The Standard Template Library's list container is implemented as a doubly linked list. You might wonder why there are both list and vector containers in the STL -- the reason is that the underlying representations are different, and each representation has its own costs and benefits. The vector has relatively costly insertions into the middle of the vector, but fast random access, whereas the list allows cheap insertions, but slow access (because the list has to be traversed to reach any item). Some algorithms, such as merge sort, even have different requirements when applied to lists instead of vectors. For instance, merge sort on vectors requires a scratch vector, whereas merge sort on lists does not. Using the STL list class is about as simple as the STL vector container. In fact, to declare a list, all you need is to give the type of data to be stored in the list.
For instance, the following code declares a list storing integers:
std::list<int> integer_list;
Like the vector class, the list class includes the push_back and push_front functions, which add new elements to the front or back of the list respectively.
For instance,
std::list<int> integer_list;
integer_list.push_front(1);
integer_list.push_front(2);
creates a list with the element 2 followed by the element 1.
Correspondingly, it is possible to remove the front or back element using the pop_front() or pop_back() functions. Using these functions alone, it would be possible to create a queue or stack data structure based on the list class.
What about adding elements into the middle of the list -- that is, after all, one of the advantages of a list. The insert function can be used to do so: insert requires an iterator pointing to the position into which the element should be inserted (the new element will be inserted right before the element currently being pointed to will).
The insert function looks like this:
iterator insert(iterator position, const T& element_to_insert);
Fortunately, the list container supports both the begin -- returning an iterator to the beginning of the list -- and end -- returning an iterator past the last element of the list -- iterator functions, and you can declare iterators as with any other container, in the following manner:
list<type>::iterator iterator_name;
Note that the STL list container supports iterating both forward and in reverse (because it is implemented as a doubly linked list).
Using insert and the function end, the functionality of push_back, which adds an element to the end of the list, could also be implemented as
std::list<int> integer_list;
integer_list.insert(integer_list.end(), item);
The list class also includes the standard functions size and empty. There is one caveat to be aware of: the size function may take O(n) time, so if you want to do something simple such as test for an empty list, use the empty function instead of checking for a size of zero. If you want to guarantee that the list is empty, you can always use the clear function.

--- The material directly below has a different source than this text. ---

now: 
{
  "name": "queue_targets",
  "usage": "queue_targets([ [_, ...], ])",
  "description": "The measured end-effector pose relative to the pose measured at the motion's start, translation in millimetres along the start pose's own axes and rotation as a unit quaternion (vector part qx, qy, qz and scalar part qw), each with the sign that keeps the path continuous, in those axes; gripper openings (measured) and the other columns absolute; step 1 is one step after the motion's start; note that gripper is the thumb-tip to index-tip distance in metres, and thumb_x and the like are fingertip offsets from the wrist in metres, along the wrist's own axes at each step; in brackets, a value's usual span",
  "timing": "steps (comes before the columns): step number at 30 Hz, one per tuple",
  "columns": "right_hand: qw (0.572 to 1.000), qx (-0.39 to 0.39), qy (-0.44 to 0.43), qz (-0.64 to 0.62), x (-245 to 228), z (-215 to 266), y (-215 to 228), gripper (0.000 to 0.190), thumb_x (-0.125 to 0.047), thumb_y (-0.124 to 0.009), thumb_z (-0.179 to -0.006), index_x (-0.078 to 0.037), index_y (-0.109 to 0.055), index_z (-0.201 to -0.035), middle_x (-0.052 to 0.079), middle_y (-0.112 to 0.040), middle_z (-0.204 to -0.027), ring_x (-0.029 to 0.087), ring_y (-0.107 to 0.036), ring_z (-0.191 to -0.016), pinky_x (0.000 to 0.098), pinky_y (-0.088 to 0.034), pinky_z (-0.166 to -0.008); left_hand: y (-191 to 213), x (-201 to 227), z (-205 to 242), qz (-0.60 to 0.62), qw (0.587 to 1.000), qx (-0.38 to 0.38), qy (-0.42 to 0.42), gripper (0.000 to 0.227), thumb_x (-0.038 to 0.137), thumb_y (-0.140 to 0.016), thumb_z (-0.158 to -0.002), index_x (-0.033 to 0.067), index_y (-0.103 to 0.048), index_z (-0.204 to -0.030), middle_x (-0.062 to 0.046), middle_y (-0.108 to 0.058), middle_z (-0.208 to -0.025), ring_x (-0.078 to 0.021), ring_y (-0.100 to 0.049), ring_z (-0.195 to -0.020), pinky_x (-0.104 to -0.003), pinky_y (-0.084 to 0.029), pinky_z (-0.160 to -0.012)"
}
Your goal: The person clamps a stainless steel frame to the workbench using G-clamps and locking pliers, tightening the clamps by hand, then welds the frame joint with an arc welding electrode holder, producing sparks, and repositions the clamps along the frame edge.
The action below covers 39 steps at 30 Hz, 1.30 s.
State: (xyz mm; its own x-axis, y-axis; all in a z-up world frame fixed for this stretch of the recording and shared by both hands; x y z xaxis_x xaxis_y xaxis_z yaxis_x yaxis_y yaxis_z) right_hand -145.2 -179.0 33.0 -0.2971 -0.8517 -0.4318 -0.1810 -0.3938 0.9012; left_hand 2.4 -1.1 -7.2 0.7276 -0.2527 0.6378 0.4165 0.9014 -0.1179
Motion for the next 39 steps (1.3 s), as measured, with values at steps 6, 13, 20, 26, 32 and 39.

std::list<int> integer_list;
\\ bad idea
if(integer_list.size() == 0)
...
\\ good idea
if(integer_list.empty())
...
integer_list.clear();
\\ guaranteed to be empty now
Lists can also be sorted using the sort function, which is guaranteed to take time on the order of O(n*log(n)). Note that the sort algorithm provided by the STL works only for random access iterators, which are not provided by the list container, which necessitates the sort member function:
instance_name.sort();
Lists can be reversed using
instance_name.reverse();
One feature of using the reverse member function instead of the STL algorithm reverse (to be discussed later) is that it will not affect the values that any other iterators in use are pointing to.
Another potentially useful list function is the member function called unique; unique converts a string of equal elements into a single element by removing all but the first element in the sequence. For instance, if you had a list consisting of
1 1 8 9 7 8 2 3 3
the calling unique would result in the following output:
1 8 9 7 8 2 3
Notice that there are still two 8's in the above example: only sequential equal elements are removed! Unique will take time proportional to the number of elements in the list.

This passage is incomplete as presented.